1 Introduction

Most of the current speech recognition techniques are designed to distinguish words. The word recognition is difficult to maintain since the system should be trained for each new word that is added in the database. A phoneme recognition approach could avoid this continual challenge, as a complete training could be made by using all possible phonemes of that particular language [1].

Although the Albanian language is widely spoken language, there are few works conducted to the Albanian phoneme recognition in some multilingual approaches [2]. Also, there is a lack of Albanian speech corpus which makes it difficult to conduct experiments for Albanian speech recognition systems. In Albanian language however, there is a problem when processing phoneme for recognition, as there are couples of phonemes that sound very similar but in fact are different, like the phonemes strong /rr/ and light /r/. Also the accent of Albanian language differs from region to region. This further adds to the difficulty of correctly recognizing these phonemes.

Many speech phoneme recognition techniques are proposed by various researchers for several languages [1, 3, 4, 7]. In speech recognition approaches, extracting the features that describe best the characteristics of the speech signal content is the most important process for further processing the speech signals. For feature extraction, the MFCC [3], the Linear Prediction based Cepstral Coefficients (LPCC) [5], and Wavelet Transform (WT) [6] based methods are widely used. Other techniques are also used for speech recognition. In [7, 8], the MFCC is combined with wavelet transform to increase the speech recognition performance. In [9], the fuzzy modeling approach is proposed for speech phoneme recognition, whereas, in [10] the auditory based scale-rate filter selection method is presented. Researchers in [11] suggested a new feature extraction method called Fisher Weight Map for speaker independent phoneme recognition.
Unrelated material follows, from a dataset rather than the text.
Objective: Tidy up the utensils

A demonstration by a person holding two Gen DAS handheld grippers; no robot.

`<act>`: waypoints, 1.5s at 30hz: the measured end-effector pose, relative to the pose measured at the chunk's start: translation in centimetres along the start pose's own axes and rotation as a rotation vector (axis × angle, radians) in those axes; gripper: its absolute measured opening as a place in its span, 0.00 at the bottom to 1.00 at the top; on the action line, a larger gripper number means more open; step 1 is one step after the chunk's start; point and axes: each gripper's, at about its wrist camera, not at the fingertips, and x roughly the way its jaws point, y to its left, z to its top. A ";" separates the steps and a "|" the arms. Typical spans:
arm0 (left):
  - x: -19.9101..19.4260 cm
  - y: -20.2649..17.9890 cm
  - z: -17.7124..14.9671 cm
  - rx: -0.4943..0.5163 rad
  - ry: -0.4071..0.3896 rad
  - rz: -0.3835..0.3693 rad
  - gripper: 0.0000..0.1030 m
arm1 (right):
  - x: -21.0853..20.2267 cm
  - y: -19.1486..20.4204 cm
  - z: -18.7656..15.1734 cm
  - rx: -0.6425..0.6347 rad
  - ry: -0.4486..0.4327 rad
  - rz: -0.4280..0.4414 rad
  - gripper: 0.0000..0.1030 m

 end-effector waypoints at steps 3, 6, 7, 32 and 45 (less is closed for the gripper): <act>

Furthermore, the neural networks and hidden Markov models are widely used for speech signal classification [12, 13]. Each of the aforementioned methods describes the characteristics of the speech signal under consideration, and justify the need to use a specific method, as to increase the recognition rate in their particular contribution. Since there is no work conducted to the similar Albanian phonemes recognition, in this work the significance of MFCC features are investigated for Albanian language and its ability for classifying the similar phonemes. MFCC features are widely used in automatic speech and speaker recognition. They were introduced by Davis and Murmelstein in the 1980s, and have been used in many systems ever since [3, 7, 8].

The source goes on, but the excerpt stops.